In the past decade, there has been a resurgence of interest in the use of textile practices by a new generation of artists with a number of high-profile exhibitions at key institutions worldwide and an attendant repositioning of artists who have (or had) a long-term commitment to working in the medium (for example the American artist Sheila Hicks, German designer Anni Albers and Scandinavian weaver Hannah Ryggen). The accompanying scholarship for these exhibitions has focused primarily on historical revaluation, on rethinking and reclaiming textiles from its “repressed” position within Modernism for example and in exposing the gendered and institutional bias involved in exhibiting, commissioning and theorising textiles practices.
The emergence of the field of critical craft theory has also offered some interesting developments through reconfiguring ‘craft’ as an active verb rather than as a noun with shifts towards understanding the importance of process and the relational aspects of making between subjects, materials and objects.
In this short project we take a practice-led approach that furthers thinking through making with yarn, thread and fibre through hand woven tapestry techniques. This workshop aims to teach participants the basics of tapestry weaving whilst developing a critical discussion around textiles as a pluralistic discipline, which operates across design, craft and art. The gendered nature of textiles, outside of its industrial context, cannot be ignored. It has shaped its past and continues to dominate its current position. What does the future hold for the discipline and how might, or even should, its heavy gendering be addressed?
Timetable:
Day 1: Tuesday 5th November (at RCA and Off site)
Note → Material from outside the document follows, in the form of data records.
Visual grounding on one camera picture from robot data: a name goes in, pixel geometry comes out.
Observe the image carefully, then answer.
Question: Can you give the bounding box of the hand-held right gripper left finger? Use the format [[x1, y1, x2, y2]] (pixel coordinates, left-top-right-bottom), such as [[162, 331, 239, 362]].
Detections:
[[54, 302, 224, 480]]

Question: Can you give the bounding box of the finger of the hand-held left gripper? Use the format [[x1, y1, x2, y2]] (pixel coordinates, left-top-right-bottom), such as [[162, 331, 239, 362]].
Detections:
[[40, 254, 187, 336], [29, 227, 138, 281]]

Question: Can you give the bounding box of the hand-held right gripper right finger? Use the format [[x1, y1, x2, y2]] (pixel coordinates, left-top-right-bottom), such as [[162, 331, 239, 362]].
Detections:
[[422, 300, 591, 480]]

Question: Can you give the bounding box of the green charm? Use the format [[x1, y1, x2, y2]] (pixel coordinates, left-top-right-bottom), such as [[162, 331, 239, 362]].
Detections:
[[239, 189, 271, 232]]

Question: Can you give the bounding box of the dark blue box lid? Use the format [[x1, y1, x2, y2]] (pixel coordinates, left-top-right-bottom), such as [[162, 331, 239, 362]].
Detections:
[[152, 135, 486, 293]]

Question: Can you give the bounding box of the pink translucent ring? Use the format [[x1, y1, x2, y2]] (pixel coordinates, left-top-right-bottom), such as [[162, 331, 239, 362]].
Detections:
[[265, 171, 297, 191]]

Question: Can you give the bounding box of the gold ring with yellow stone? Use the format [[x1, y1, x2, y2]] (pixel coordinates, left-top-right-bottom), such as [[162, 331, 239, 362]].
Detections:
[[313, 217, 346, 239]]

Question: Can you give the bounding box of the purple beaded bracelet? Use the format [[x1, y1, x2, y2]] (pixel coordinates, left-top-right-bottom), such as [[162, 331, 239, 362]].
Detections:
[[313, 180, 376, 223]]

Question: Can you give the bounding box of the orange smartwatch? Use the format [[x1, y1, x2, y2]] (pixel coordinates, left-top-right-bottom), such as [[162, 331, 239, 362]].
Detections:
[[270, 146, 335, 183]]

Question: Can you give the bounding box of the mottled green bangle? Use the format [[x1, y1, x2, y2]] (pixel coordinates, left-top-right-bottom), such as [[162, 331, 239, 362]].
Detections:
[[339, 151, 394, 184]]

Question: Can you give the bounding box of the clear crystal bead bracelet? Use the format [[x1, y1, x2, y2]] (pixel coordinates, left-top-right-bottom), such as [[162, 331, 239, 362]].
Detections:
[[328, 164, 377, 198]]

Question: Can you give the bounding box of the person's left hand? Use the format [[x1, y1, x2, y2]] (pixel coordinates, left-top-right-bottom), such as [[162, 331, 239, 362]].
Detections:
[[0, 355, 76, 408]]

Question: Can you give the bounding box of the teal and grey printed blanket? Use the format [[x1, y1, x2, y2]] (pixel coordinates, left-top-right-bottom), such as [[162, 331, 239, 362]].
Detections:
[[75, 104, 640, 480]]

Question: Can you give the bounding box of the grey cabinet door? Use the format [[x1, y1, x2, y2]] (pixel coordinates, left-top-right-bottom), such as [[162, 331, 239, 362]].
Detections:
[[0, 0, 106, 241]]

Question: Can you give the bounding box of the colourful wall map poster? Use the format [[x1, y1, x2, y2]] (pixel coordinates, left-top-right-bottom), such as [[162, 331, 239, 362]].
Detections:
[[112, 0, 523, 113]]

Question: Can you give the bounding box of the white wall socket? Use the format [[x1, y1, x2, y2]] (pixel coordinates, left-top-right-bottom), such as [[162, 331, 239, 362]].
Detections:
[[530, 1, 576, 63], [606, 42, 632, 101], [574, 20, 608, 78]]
AM – Introductory meeting and talk giving an historical overview of Textile (‘fiber’) Art Practice 1960s to the present. Initial discussion of set texts.
PM – Group visit to Tate Modern display Materials and Objects
The Materials and Objects display looks at the inventive ways in which artists around the world use diverse materials. Increasingly over the last hundred years, artists have challenged the idea that certain materials are unsuitable for art. Some employ industrial materials and methods, while others adapt craft skills, or put the throwaway products of consumer society to new uses.
https://www.tate.org.uk/visit/tate-modern/display/materials-and-objects
Day 2: Wednesday 6th November (at RCA)
Demonstration of basic tapestry weaving techniques by Philip Sanderson. The day would be spent setting up a warp, learning basic weaving techniques, practising, and experimenting with technique, process and material.
Day 3: Thursday 7th November (at RCA)
Tapestry practice and introduction to more experimental weaving techniques with Philip Sanderson. Thinking through making continues through practice, experiment and discussion of the set texts whilst working.